By Stephanie Joy Smith and Margaret Foster | From Preservation | January/February 2008
Who's News Ceiling Green With degrees in biology and environmental science, 34-year-old Daniel Steinitz has a deep love for the environment. Steinitz is also part of a preservation-minded family: His mother, Judith Tener-Lewis, and stepfather, renowned urban designer David Lewis, ardently worked to have downtown Homestead, Pa., listed in the National Register in 1990, and Steinitz often works as a developer on his stepfather's preservation projects. When it came time to put a new roof on the family's latest project, a c. 1892 commercial building in Homestead, Steinitz was eager to add a sustainable twist. Steinitz's family purchased the 17,000-square-foot bank in 1998 to prevent it from being demolished. While helping convert the building into a mix of residential and retail space, Steinitz learned of a matching grant program at the Pittsburgh-based Three Rivers Wet Weather Demonstration Project, which encourages the use of green roofs. The roofs use plants to absorb rainwater and reduce the runoff that can overwhelm a storm water system, as well as to provide extra insulation. Usually, green roofs are found on steel-framed buildings. But Steinitz learned that with some reinforcement, older, wood-frame structures could also accommodate green roofs. Steinitz calls the bank "an interesting case study" because it shows that "it is possible for an older building to be retrofitted with technology like this." Workers installed the roof last summer on half of the building, at a cost of $120,000, 55 percent of it funded by the Three Rivers foundation. The roof's other half will act as a control for a University of Pittsburgh experiment testing runoff levels and surface temperatures associated with green roofs.
—Stephanie Joy Smith
Last Lustron Standing When Delaware engineer Dave Mills heard that the U.S. Marine Corps Base in Quantico, Va., was giving away 58 Lustron houses from a neighborhood in the base, he jumped at the chance to acquire what he calls his future "getaway home." The all-steel ranch houses known as Lustrons were mass-produced in Columbus, Ohio, from 1948 to 1950, and the collection at Quantico, which housed military families, represented the largest in the country (Preservation, July/August 2007).

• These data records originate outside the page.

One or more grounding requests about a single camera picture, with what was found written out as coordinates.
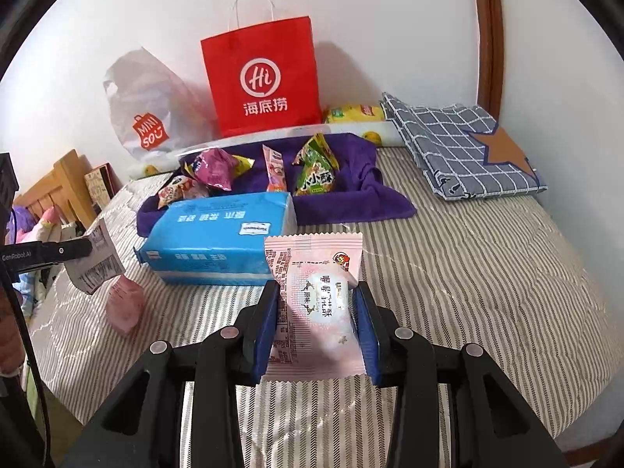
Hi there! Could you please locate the light wooden furniture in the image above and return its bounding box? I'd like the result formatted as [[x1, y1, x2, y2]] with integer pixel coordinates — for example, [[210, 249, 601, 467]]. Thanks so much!
[[12, 149, 98, 230]]

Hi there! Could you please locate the pink stick snack packet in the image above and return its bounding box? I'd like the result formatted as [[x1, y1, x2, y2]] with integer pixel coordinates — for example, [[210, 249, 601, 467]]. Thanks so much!
[[262, 144, 286, 193]]

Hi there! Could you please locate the person's left hand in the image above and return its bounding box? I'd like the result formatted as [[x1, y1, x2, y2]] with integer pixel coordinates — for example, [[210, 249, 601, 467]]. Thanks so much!
[[0, 285, 25, 376]]

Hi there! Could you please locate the white fruit print pillow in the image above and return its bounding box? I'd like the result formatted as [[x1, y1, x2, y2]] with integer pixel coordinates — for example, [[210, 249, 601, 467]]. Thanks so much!
[[129, 124, 405, 179]]

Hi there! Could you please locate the green snack packet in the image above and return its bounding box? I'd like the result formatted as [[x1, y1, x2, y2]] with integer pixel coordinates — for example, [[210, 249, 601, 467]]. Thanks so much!
[[294, 153, 338, 197]]

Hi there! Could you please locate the yellow snack pack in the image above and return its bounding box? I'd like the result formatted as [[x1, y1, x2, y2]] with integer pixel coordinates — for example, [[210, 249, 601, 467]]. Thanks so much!
[[323, 103, 387, 125]]

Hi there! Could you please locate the small pink snack packet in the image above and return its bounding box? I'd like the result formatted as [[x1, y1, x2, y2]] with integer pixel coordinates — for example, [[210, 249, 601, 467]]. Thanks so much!
[[106, 275, 145, 336]]

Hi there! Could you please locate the brown wooden headboard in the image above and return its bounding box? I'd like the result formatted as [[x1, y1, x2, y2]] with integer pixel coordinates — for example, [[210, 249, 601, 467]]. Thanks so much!
[[470, 0, 505, 130]]

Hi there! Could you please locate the purple plush toy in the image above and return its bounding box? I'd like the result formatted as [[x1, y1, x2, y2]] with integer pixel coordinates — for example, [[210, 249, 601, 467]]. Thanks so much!
[[12, 205, 40, 245]]

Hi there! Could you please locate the white plastic shopping bag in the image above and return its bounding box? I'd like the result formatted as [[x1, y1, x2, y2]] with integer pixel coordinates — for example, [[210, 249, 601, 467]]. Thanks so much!
[[102, 48, 220, 161]]

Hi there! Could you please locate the white barcode snack packet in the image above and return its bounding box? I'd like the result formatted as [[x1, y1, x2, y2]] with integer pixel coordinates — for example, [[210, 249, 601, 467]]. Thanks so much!
[[66, 218, 125, 296]]

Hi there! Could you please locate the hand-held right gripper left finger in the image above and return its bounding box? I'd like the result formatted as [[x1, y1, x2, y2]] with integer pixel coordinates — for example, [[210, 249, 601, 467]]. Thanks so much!
[[61, 280, 281, 468]]

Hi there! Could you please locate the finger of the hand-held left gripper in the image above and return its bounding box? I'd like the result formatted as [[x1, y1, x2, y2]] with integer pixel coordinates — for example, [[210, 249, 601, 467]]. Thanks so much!
[[29, 238, 94, 271]]

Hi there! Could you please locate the red paper shopping bag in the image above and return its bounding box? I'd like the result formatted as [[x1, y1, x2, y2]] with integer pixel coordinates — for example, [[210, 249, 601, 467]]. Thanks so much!
[[200, 0, 323, 140]]

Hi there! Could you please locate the pink pastry snack packet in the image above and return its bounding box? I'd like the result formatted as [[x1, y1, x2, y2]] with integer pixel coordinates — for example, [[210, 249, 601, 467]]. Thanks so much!
[[263, 233, 366, 382]]

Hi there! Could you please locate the patterned box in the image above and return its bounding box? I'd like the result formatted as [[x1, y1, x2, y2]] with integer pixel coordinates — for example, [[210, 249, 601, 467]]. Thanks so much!
[[84, 165, 120, 213]]

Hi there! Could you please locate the grey checkered folded quilt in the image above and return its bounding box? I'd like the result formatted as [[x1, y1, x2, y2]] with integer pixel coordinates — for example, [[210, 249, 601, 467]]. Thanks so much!
[[380, 92, 548, 200]]

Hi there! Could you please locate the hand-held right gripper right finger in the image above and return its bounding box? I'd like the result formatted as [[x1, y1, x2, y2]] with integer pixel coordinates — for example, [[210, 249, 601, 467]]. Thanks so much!
[[352, 283, 569, 468]]

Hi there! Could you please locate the purple towel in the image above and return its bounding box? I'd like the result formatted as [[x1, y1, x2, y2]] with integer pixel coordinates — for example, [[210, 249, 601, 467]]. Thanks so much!
[[135, 133, 417, 239]]

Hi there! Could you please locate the yellow triangular snack packet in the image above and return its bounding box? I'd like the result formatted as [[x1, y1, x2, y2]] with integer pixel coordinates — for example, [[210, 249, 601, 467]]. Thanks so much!
[[292, 133, 337, 167]]

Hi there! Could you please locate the purple triangular snack packet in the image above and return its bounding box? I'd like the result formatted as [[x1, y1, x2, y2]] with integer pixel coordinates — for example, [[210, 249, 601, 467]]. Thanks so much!
[[190, 147, 235, 191]]

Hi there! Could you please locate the blue tissue pack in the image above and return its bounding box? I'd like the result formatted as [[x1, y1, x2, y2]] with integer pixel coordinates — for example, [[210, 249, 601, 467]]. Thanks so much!
[[134, 191, 298, 287]]

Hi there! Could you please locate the red white snack packet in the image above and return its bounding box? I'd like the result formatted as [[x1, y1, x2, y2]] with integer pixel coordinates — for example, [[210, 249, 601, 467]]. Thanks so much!
[[157, 175, 197, 209]]

The site, however, was a target for development, and Clark Realty Capital, based in Arlington, Va., was awarded a $240 million contract to build 1,100 new houses there. That's when Mills picked out his 1,110-square-foot three-bedroom house, built in 1949. Though the house itself was free, Mills spent $15,000 to dismantle and move the building, which weighs more than 12 tons, in six moving trucks (after labeling the 3,300 parts). The whole process took "about 600 man-hours," he says. His house, however, was the lone survivor. Unclaimed, the last of the 57 Lustrons were demolished last October. Mills' Lustron will remain in storage until he retires in about a decade. That's when he will reconstruct it. "I'm just surprised no one else jumped in and took a stab at it," Mills says. "I understand taking some buildings down, but I think a better effort could have been made to save these."